Pace Gallery will continue working with Cheim & Read gallery in New York, Blum & Poe gallery in Los Angeles, and Thomas Dane Gallery in London. (In August of last year, Adam Sheffer, a longtime partner and sales director at Cheim & Read, began working as Pace’s vice president.)
Benglis is most famous for her sculptures made during the 1960s and ’70s, which liberate painting from the wall. “Canvas,” she told ARTnews in 2016, “had too much of a history.” Made by pouring or throwing latex paint, the sculptures resemble flows of toxic materials and pile-ups of blobby materials. Soon after creating these poured pieces, Benglis began producing what are often considered some of the earliest and most influential examples of video art, in the process experimenting with how the medium could alter viewers’ understanding of time.
During the ’70s, Benglis became one of the most notable artists associated with the feminist-art movement. Working with her gallery at the time, Paula Cooper Gallery, Benglis placed an advertisement in Artforum in which she holds a dildo to her bared pubic region, thus laying waste to the era’s gender norms. In the January 1971 issue of ARTnews, which focused on gender parity (a lack thereof, really) in the art world, Benglis wrote, “Both men and women are at fault in the present social dilemma, viz., the necessity to declare oneself female and artist in the same breath.
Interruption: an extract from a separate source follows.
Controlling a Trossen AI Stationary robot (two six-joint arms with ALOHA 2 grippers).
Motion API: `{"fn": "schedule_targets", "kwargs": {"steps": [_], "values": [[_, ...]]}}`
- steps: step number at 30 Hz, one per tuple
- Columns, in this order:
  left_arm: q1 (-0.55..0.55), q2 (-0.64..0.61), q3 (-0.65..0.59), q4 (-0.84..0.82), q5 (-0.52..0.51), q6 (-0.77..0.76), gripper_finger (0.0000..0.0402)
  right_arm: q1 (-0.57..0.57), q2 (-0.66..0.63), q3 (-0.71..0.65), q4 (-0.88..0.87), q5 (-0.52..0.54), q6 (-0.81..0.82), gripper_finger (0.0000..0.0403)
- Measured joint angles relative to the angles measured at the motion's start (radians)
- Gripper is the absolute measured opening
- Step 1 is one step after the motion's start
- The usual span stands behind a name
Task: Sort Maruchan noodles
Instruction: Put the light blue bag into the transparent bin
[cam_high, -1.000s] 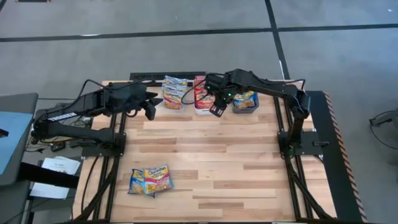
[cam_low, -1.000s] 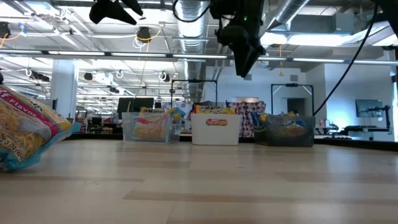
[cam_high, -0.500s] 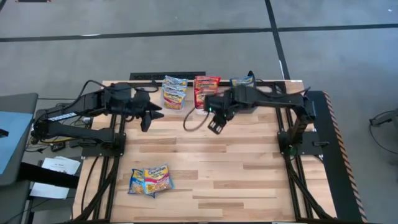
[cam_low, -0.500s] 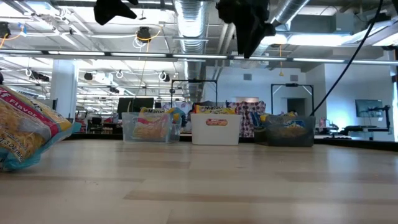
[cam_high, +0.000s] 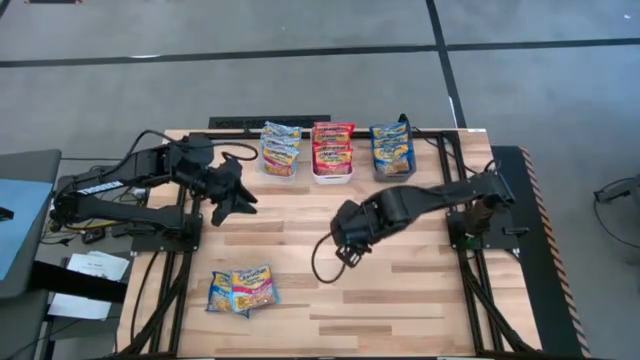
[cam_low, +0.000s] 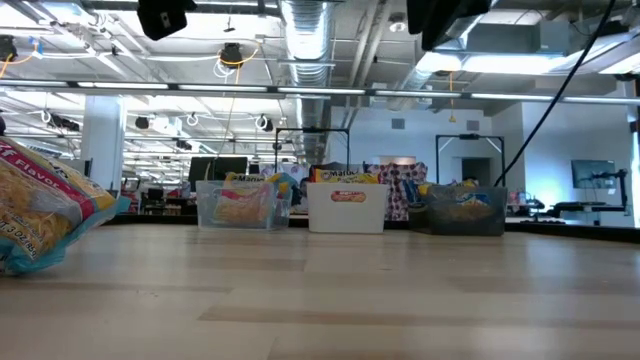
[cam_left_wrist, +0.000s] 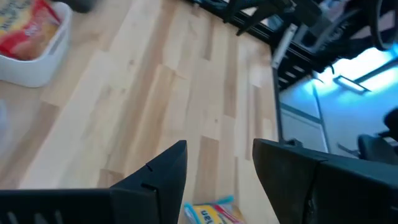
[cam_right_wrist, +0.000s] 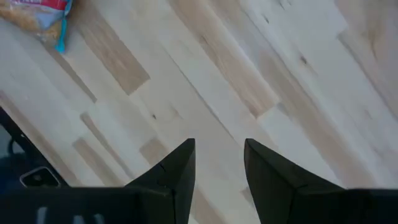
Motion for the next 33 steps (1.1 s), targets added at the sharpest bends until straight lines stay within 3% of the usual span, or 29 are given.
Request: {"fn": "schedule_targets", "kwargs": {"steps": [12, 20, 24, 33], "values": [[-0.118, 0.010, 0.000, -0.039, 0.004, -0.037, 0.0171, 0.146, 0.000, -0.034, -0.011, 0.026, 0.183, 0.0159], [-0.187, 0.010, 0.000, -0.138, -0.059, -0.113, 0.0171, 0.192, 0.001, -0.107, -0.042, 0.029, 0.176, 0.0159], [-0.206, 0.010, 0.000, -0.163, -0.103, -0.154, 0.0171, 0.203, 0.001, -0.130, -0.061, 0.015, 0.099, 0.0159], [-0.212, 0.055, -0.005, -0.241, -0.100, -0.240, 0.0171, 0.208, 0.001, -0.130, -0.102, 0.004, -0.141, 0.0159]]}}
If there were more female artists, and that will depend upon their effectiveness as examples, the term ‘artist’ would no longer imply one sex only.”
Benglis, who was the subject of a retrospective at the New Museum in New York in 2011, is “long overdue for reconsideration,” Glimcher said, adding that she “has decades’ worth of artwork that deserves to be presented in new contexts, and we see a vital opportunity to present her in dialogue with a number of our other artists, people such as Richard Tuttle, Robert Irwin, and James Turrell,” whom Pace also represents.